◆ WORK TASK ◆
Scan the material below for lines with the word "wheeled" and reply with how many there are, nothing else.
..........
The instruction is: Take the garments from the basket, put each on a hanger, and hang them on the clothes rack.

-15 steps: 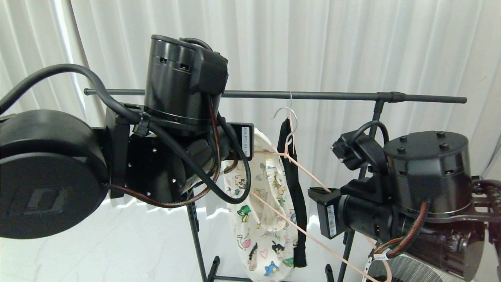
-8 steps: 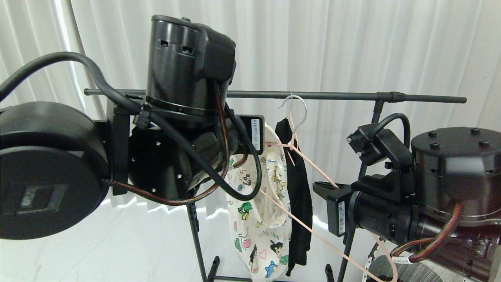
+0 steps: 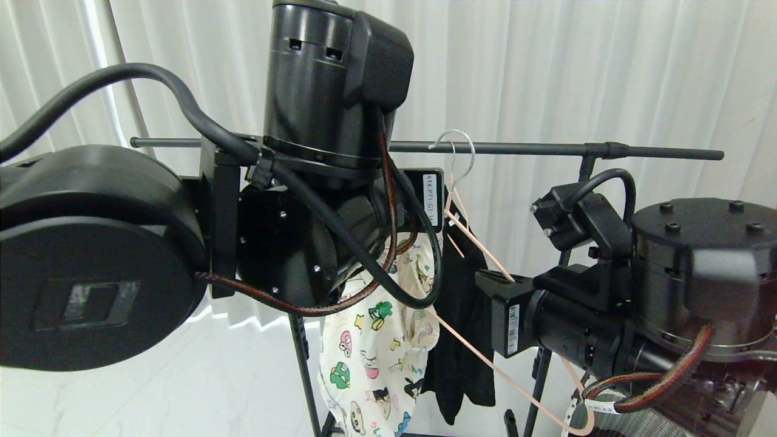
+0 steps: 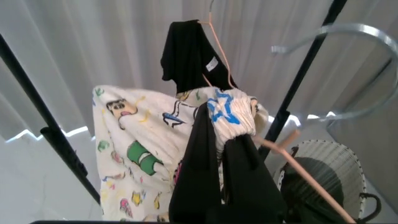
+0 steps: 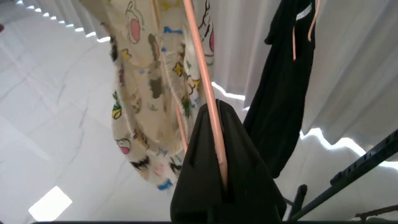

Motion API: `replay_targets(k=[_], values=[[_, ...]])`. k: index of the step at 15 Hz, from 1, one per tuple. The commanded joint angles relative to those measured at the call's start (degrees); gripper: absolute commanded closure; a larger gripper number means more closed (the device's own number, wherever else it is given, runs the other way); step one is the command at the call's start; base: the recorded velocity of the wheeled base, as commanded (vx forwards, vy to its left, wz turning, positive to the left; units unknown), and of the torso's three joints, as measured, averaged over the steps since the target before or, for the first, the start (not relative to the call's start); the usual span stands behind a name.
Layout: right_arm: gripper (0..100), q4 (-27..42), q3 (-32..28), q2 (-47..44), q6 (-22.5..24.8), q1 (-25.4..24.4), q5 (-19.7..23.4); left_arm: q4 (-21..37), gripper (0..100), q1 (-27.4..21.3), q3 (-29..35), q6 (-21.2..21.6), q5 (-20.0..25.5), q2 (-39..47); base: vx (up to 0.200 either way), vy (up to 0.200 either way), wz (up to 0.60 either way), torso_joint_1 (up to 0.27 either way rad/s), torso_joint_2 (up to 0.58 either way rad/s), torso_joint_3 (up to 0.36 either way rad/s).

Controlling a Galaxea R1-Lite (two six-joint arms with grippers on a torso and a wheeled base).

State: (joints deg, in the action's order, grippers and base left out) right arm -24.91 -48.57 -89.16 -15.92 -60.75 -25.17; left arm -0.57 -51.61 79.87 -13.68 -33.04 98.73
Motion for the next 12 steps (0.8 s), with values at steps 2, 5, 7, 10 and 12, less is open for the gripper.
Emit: replay_targets(k=[2,5,7,10,12], values=[[100,-0.14,0.05,-0.93,0.01,0.01,-0.31,-0.04,100,-0.15,-0.68,0.05,-0.1,-0.56,0.0,0.0,0.0,0.0,0.0,0.0],[100,-0.67,0.05,-0.93,0.01,0.54,-1.11,-0.04,0,-0.15,-1.21,0.05,-0.1,-0.82,0.0,0.0,0.0,0.0,0.0,0.0],[100,-3.66,-0.04,-0.93,0.54,1.6,-2.16,-0.04,0,-0.06,-3.14,1.11,-0.1,-2.67,0.0,0.0,0.0,0.0,0.0,0.0],[100,-6.03,-0.04,-0.93,1.68,1.77,-3.39,-0.04,0,-0.15,-5.08,2.08,-0.1,-4.42,0.0,0.0,0.0,0.0,0.0,0.0],[100,-8.32,-0.04,-0.84,3.09,1.77,-3.39,-0.04,0,-0.06,-7.71,1.99,-0.19,-5.66,0.0,0.0,0.0,0.0,0.0,0.0]])
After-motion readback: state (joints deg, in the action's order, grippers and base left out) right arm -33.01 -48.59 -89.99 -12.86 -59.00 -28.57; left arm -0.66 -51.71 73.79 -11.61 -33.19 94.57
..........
◆ SOLUTION ◆
2